Once that was out of the way, I really enjoyed driving through the bayou, over long bridges, surrounded by fern and moss and other lush greenery. I loved watching the change from dry lands to wetlands, and I loved the fact that gas was almost a dollar cheaper in middle-of-nowhere Louisiana than anywhere else I had been ($2.98/gal!).
I was, thus, incredibly grateful that my delightful host was more than willing to let me tag along for the ride. Not just any ride at that, but a ride down a river.
As we floated lazily down in our inner-tubes, I shouted “Fourth of July in America!” at every moment that felt right. It was perfectly lazy, sunny, wet, and surprisingly American. It also made me wish I had grown up spending more time on rivers.
Passing through Biloxi and Mobile was amusing, partly because I didn’t realize how old the towns would feel or that there is a Prince of Peace Embassy in Alabama. I didn’t even realize I had stereotypes of Mobile in my head, but obviously my surprise at its charm implies that I did.
And then I got to Florida. The “Welcome” sign caught me off guard, as did my feeling of relief. Except, the journey definitely wasn’t over, literally or metaphorically. Florida is a long state. The last two legs were the hardest, and the final one into West Palm Beach was by far the most difficult, even though it was only a fraction of the length of the others before it.
As I pulled into my apartment building, I had forgotten which parking spot was mine.
No single entry can express the roller coaster of emotions that predominated this trip. Regardless of the fact that I did not want to be reflective or introspective, it was inevitable, of course.

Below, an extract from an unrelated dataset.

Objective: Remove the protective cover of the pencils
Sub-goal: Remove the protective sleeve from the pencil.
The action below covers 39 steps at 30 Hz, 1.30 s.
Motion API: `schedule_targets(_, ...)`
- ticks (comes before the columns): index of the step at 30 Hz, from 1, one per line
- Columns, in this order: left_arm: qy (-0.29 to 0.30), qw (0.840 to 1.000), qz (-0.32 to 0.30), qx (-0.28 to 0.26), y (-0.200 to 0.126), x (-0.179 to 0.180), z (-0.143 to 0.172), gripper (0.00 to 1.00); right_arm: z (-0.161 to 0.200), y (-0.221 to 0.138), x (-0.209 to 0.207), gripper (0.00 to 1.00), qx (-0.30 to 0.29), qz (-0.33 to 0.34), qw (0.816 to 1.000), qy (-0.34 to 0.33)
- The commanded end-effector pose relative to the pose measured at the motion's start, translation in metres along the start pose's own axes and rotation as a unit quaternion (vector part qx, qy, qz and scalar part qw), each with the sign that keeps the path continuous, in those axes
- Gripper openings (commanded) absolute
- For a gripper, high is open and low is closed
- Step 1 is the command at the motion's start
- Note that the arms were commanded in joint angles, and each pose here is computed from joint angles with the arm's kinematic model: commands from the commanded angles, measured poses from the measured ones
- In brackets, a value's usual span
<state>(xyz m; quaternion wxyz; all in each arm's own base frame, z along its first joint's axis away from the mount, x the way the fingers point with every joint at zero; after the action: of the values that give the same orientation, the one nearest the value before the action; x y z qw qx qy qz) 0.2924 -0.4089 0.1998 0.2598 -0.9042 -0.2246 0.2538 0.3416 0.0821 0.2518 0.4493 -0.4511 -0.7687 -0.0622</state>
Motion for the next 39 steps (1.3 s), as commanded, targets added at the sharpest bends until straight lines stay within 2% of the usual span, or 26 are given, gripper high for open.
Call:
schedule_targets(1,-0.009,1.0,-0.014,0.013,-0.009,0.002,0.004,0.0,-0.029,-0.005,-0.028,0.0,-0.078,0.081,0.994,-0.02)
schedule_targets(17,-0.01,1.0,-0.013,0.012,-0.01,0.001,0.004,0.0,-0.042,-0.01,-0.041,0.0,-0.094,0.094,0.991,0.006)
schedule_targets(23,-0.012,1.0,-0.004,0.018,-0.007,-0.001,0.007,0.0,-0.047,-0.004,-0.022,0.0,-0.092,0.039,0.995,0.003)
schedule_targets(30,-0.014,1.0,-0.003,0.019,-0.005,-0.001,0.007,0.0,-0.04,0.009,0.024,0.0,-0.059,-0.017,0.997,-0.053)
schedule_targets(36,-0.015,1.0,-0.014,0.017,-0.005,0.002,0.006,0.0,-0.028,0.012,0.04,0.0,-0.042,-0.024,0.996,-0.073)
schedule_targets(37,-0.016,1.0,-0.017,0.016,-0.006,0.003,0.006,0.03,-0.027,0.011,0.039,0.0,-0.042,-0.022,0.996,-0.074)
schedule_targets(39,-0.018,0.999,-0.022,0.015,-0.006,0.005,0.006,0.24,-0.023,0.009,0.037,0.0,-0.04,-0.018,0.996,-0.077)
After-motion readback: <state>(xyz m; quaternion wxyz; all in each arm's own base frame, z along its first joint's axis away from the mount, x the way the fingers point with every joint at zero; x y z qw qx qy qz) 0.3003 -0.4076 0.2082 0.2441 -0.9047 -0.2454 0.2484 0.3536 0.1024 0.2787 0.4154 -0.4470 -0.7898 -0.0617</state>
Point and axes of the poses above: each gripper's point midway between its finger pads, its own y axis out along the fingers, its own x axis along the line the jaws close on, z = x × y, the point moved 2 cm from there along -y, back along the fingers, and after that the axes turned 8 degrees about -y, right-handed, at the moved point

Before embarking on this adventure, I expected to grow a little bit, to return with more faith in my independent ability. Little did I know exactly how minor that accomplishment would be compared to everything else I’ve learned. I have broken one pair of earphones and a tagine and injured one friendship along the way. But I have also regained a sense of self-confidence, a heap of humility, and a more solidified appreciation for those who love me for who I am rather than who I should be.
I have not only seen more of America over this last month, but I’ve seen deeper into myself and more intimately into the hearts of others. And for that, I am infinitely grateful. Three cheers for road trips.